38.2. Financial liquidity risk

Exposure to financial liquidity risk
Risk management
Financial liquidity risk is perceived as the risk that ENEA Group would have no ability to meet its payment obligations at maturity.
The aim of these activities is to reduce the likelihood of financial liquidity risk materialising by optimally using financial resources and available financing instruments.
In its business, ENEA Group strives to ensure a stable availability of cash allowing it to meet its payment liabilities on time.
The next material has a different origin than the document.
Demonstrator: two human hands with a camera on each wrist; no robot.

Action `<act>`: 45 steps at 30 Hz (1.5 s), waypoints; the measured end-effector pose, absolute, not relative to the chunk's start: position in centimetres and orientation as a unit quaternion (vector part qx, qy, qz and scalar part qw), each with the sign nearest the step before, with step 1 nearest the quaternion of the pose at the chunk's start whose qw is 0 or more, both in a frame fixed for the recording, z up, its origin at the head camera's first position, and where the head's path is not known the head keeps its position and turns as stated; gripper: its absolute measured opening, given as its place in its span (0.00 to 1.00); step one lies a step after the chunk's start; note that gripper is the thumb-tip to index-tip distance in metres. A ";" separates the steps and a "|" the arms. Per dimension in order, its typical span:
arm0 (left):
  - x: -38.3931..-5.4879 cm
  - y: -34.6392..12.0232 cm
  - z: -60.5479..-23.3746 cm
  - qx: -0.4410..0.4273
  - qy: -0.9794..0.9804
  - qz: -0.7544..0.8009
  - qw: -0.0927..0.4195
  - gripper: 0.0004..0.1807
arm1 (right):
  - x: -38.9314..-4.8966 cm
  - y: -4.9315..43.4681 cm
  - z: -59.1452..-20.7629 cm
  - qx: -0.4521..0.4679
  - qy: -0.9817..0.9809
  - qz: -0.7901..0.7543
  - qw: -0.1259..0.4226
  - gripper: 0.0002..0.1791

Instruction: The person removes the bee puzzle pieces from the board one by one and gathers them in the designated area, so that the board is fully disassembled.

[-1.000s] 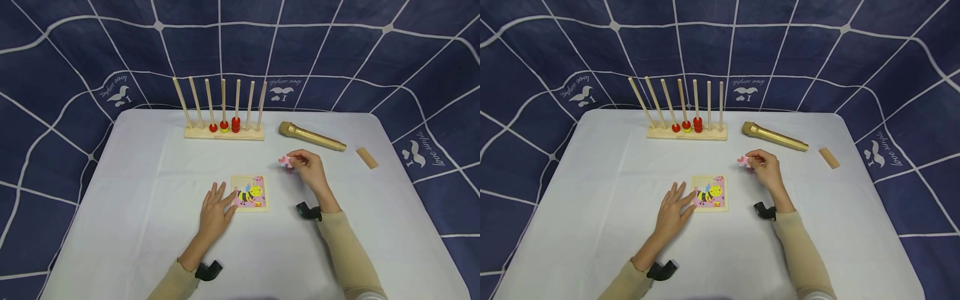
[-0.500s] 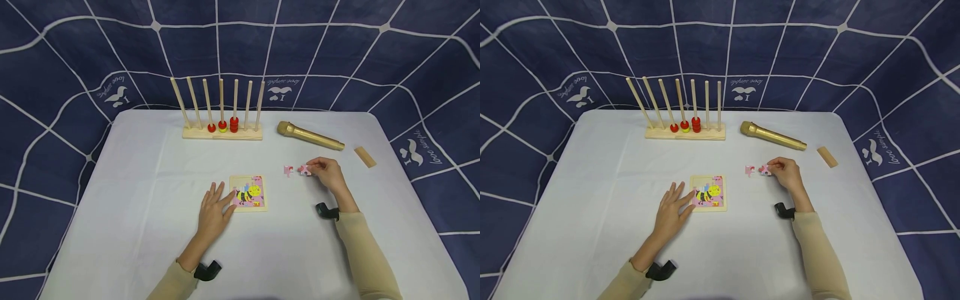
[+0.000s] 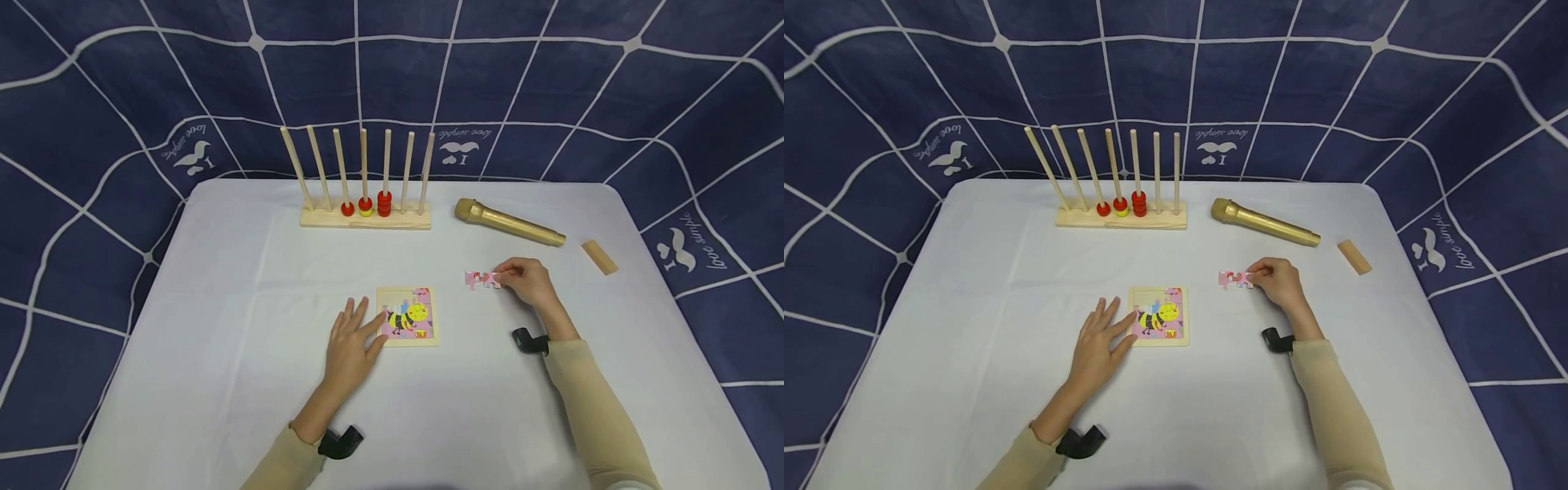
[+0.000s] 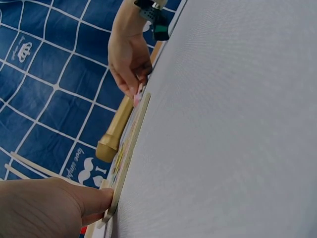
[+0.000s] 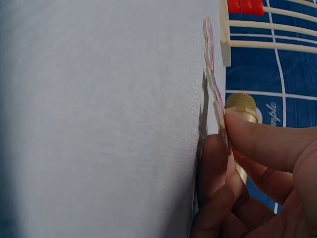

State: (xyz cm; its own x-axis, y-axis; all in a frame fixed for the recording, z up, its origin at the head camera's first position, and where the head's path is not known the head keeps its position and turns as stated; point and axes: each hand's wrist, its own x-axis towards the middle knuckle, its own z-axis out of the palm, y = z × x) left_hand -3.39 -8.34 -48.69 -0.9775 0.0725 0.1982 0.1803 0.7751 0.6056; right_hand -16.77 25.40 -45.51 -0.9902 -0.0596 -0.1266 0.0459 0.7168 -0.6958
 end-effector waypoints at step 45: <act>-3.3 -8.4 -48.6 -0.071 -0.940 -0.325 0.077 0.21 | -13.5 13.9 -46.0 -0.143 0.856 -0.492 0.065 0.19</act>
Activities addressed in „ENEA Group’s liquidity and liquidity risk management policy and procedure” also include securing the ability to effectively respond to liquidity crises, i.e. periods of increased demand for cash.
These activities allow for uninterrupted operations in liquidity crises for a period of time that is necessary to launch emergency financing plans, aiming to supplement any funding shortages.
In the financial liquidity management process, the Group focuses on activities centred around an analysis of cash flows in the short- and long-term, optimisation of working capital components and monitoring the concentration of bank account balances. In order to ensure an appropriate level of security in unpredictable situations, the Group carries out cyclical scenario analyses and develops emergency financing plans intended to ensure the capacity to supplement cash shortages.
The Group centrally manages financial surpluses. Allocating surpluses is mainly done with the use of term deposits. With a view toward limiting concentration risk, investments of excess cash are diversified in terms of financial institutions. The Group works exclusively with renowned institutions having a stable position, as confirmed by ratings not below investment grade. Investment performance is monitored on an on-going basis.
Activities related to financial liquidity and liquidity risk management are coordinated by ENEA S.A. In order to secure funding for on-going operations and optimise the financial surplus management process, ENEA S.A. and ENEA Group companies use cash pooling. ENEA S.A. serves as Pool Leader. Additional instruments for the financing of on-going operations that secure funding for cash pooling system participants are ENEA S.A.’s overdraft facilities.
Instruments for the financing of on-going operations also include the Group’s central mechanism for raising external funding by ENEA S.A., which is subsequently distributed by ENEA S.A. within the Group.

 

Continuous risk management in the aforementioned areas and the Group’s market and financial position show that financial liquidity risk remained at a negligible level for a vast majority of 2020.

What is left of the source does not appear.